Leave out the pictures and reproduce all of the data exactly.

[SUPPLIED INFORMATION Boundary: Start]

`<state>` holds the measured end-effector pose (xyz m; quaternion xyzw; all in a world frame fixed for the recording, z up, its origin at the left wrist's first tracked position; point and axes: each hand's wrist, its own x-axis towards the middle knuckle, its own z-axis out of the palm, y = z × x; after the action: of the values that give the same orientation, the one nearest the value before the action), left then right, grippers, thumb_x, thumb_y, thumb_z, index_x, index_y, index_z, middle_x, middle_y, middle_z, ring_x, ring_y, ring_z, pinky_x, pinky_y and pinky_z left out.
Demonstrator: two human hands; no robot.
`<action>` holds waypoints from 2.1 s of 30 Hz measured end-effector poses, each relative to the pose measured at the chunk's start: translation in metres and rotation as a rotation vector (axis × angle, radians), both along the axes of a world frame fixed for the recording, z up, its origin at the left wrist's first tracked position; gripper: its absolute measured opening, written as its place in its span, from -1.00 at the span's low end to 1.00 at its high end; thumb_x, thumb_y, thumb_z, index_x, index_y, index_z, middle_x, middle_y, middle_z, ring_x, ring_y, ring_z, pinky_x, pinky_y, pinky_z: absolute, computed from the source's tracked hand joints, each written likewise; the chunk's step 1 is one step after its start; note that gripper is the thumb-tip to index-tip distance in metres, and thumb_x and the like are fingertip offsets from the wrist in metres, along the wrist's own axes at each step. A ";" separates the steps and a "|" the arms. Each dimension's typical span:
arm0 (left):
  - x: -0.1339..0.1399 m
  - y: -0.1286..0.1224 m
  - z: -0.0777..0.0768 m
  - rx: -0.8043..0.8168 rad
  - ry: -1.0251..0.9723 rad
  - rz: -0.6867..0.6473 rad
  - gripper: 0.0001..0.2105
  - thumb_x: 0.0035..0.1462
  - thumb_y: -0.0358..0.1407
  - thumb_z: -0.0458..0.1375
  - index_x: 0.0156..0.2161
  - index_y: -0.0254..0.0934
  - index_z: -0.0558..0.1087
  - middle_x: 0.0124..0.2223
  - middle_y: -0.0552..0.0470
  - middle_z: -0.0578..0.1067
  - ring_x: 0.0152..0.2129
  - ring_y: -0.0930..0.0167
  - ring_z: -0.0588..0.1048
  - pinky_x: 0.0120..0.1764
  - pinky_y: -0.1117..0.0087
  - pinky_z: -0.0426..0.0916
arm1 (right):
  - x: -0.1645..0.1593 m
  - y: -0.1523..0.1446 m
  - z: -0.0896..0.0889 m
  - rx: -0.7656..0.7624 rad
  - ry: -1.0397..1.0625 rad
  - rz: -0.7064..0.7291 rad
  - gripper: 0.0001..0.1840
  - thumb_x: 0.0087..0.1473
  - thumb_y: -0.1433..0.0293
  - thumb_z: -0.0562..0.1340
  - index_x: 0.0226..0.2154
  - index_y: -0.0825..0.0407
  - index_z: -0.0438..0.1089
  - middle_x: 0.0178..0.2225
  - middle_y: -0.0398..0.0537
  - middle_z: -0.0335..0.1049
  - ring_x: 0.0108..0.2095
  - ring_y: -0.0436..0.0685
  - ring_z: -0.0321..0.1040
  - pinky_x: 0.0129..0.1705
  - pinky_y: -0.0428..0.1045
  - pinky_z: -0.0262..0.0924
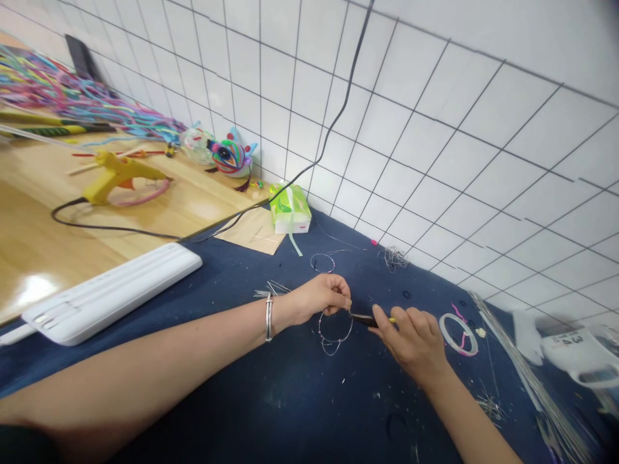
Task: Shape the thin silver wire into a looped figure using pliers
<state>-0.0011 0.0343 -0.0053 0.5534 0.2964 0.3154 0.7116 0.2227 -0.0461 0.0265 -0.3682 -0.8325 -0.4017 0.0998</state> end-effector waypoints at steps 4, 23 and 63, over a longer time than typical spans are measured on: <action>0.000 0.000 -0.002 -0.041 0.025 -0.039 -0.90 -0.14 -0.41 0.17 -0.44 -0.33 0.33 -0.65 0.17 0.27 -0.72 0.60 0.19 -0.64 0.53 0.03 | 0.000 0.000 -0.003 0.038 -0.012 0.008 -0.55 -0.03 0.23 0.24 -0.03 -0.10 0.29 -0.31 -0.07 0.36 -0.24 0.13 0.09 -0.17 0.07 -0.04; -0.001 0.001 0.002 -0.145 0.029 -0.135 -0.89 -0.17 -0.43 0.21 -0.47 -0.35 0.35 -0.66 0.14 0.32 -0.75 0.61 0.19 -0.66 0.53 -0.03 | 0.001 0.001 -0.003 0.032 -0.017 0.049 -0.56 -0.04 0.25 0.26 -0.05 -0.11 0.30 -0.33 -0.08 0.35 -0.24 0.12 0.09 -0.17 0.07 -0.05; -0.001 0.001 0.000 -0.180 0.007 -0.195 -0.90 -0.18 -0.43 0.22 -0.48 -0.35 0.37 -0.64 0.11 0.36 -0.76 0.61 0.21 -0.68 0.54 -0.05 | 0.006 0.002 -0.007 0.029 -0.021 0.091 -0.59 -0.05 0.28 0.26 -0.08 -0.12 0.32 -0.34 -0.10 0.34 -0.25 0.11 0.09 -0.17 0.06 -0.03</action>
<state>-0.0025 0.0351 -0.0053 0.5145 0.2710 0.2148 0.7846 0.2283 -0.0442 0.0199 -0.3244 -0.8433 -0.4128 0.1147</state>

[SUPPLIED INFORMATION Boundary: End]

TASK SOLUTION →
`<state>` holds the measured end-effector pose (xyz m; quaternion xyzw; all in a world frame fixed for the recording, z up, its origin at the left wrist's first tracked position; point and axes: each hand's wrist, its own x-axis towards the middle knuckle, its own z-axis out of the palm, y = z × x; after the action: of the values that give the same orientation, the one nearest the value before the action), left then right, grippers, thumb_x, thumb_y, thumb_z, index_x, index_y, index_z, middle_x, middle_y, middle_z, ring_x, ring_y, ring_z, pinky_x, pinky_y and pinky_z left out.
Demonstrator: two human hands; no robot.
`<action>` holds waypoints from 2.1 s of 30 Hz measured end-effector poses, each relative to the pose measured at the chunk's start: translation in metres and rotation as a rotation vector (axis × angle, radians), both along the axes of a world frame fixed for the recording, z up, its origin at the left wrist's first tracked position; gripper: its absolute measured opening, written as its place in its span, from -1.00 at the span's low end to 1.00 at its high end; thumb_x, thumb_y, thumb_z, index_x, index_y, index_z, middle_x, middle_y, middle_z, ring_x, ring_y, ring_z, pinky_x, pinky_y, pinky_z: absolute, computed from the source's tracked hand joints, each written likewise; the chunk's step 1 is one step after its start; note that gripper is the thumb-tip to index-tip distance in metres, and thumb_x and the like are fingertip offsets from the wrist in metres, along the wrist's own axes at each step. A ";" separates the steps and a "|" the arms. Each dimension's typical span:
arm0 (left):
  - x: -0.1339..0.1399 m
  - y: -0.1286..0.1224 m
  - z: -0.0777..0.0768 m
  - rx: -0.8043..0.8168 rad
  - ry: -1.0251..0.9723 rad
  - rz: -0.6867..0.6473 rad
  - gripper: 0.0001..0.2105
  - thumb_x: 0.0035..0.1462
  - thumb_y: -0.0358..0.1407
  - thumb_z: -0.0458..0.1375
  - index_x: 0.0156..0.2161
  - index_y: -0.0254..0.0934
  - index_z: -0.0558..0.1087
  - middle_x: 0.0124..0.2223
  - middle_y: -0.0552..0.0470
  - middle_z: -0.0578..0.1067
  - ring_x: 0.0152..0.2129
  - ring_y: -0.0930..0.0167
  - ring_z: -0.0588..0.1048
  - pinky_x: 0.0120..0.1764
  - pinky_y: -0.1117..0.0087
  - pinky_z: -0.0426..0.0916
arm1 (right):
  - x: -0.1645..0.1593 m
  - y: -0.1523..0.1446 m
  - z: -0.0896..0.0889 m
  - rx: -0.7656..0.7624 rad
  - ry: -1.0397..1.0625 rad
  - rz: -0.7064..0.7291 rad
  - gripper: 0.0001..0.1840
  - thumb_x: 0.0087..0.1473
  - thumb_y: -0.1433..0.0293
  - thumb_z: -0.0562..0.1340
  - index_x: 0.0226..0.2154
  - index_y: -0.0825..0.0407
  - index_z: -0.0438..0.1089
  - middle_x: 0.0178..0.2225
  - middle_y: -0.0398..0.0537
  - middle_z: -0.0335..0.1049
  - ring_x: 0.0108..0.2095
  - ring_y: -0.0436..0.0685
  - ring_z: -0.0321..0.1040
  - pinky_x: 0.0129..0.1705
  - pinky_y: -0.0428..0.1045
  - pinky_z: -0.0262..0.0924
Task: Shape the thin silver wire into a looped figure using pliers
<state>-0.0011 0.0343 -0.0053 0.5534 0.2964 0.3154 0.7116 0.2227 -0.0461 0.0265 -0.3682 -0.8325 -0.4017 0.0998</state> end-effector waypoints at steps 4, 23 and 63, over a longer time than typical spans are measured on: <action>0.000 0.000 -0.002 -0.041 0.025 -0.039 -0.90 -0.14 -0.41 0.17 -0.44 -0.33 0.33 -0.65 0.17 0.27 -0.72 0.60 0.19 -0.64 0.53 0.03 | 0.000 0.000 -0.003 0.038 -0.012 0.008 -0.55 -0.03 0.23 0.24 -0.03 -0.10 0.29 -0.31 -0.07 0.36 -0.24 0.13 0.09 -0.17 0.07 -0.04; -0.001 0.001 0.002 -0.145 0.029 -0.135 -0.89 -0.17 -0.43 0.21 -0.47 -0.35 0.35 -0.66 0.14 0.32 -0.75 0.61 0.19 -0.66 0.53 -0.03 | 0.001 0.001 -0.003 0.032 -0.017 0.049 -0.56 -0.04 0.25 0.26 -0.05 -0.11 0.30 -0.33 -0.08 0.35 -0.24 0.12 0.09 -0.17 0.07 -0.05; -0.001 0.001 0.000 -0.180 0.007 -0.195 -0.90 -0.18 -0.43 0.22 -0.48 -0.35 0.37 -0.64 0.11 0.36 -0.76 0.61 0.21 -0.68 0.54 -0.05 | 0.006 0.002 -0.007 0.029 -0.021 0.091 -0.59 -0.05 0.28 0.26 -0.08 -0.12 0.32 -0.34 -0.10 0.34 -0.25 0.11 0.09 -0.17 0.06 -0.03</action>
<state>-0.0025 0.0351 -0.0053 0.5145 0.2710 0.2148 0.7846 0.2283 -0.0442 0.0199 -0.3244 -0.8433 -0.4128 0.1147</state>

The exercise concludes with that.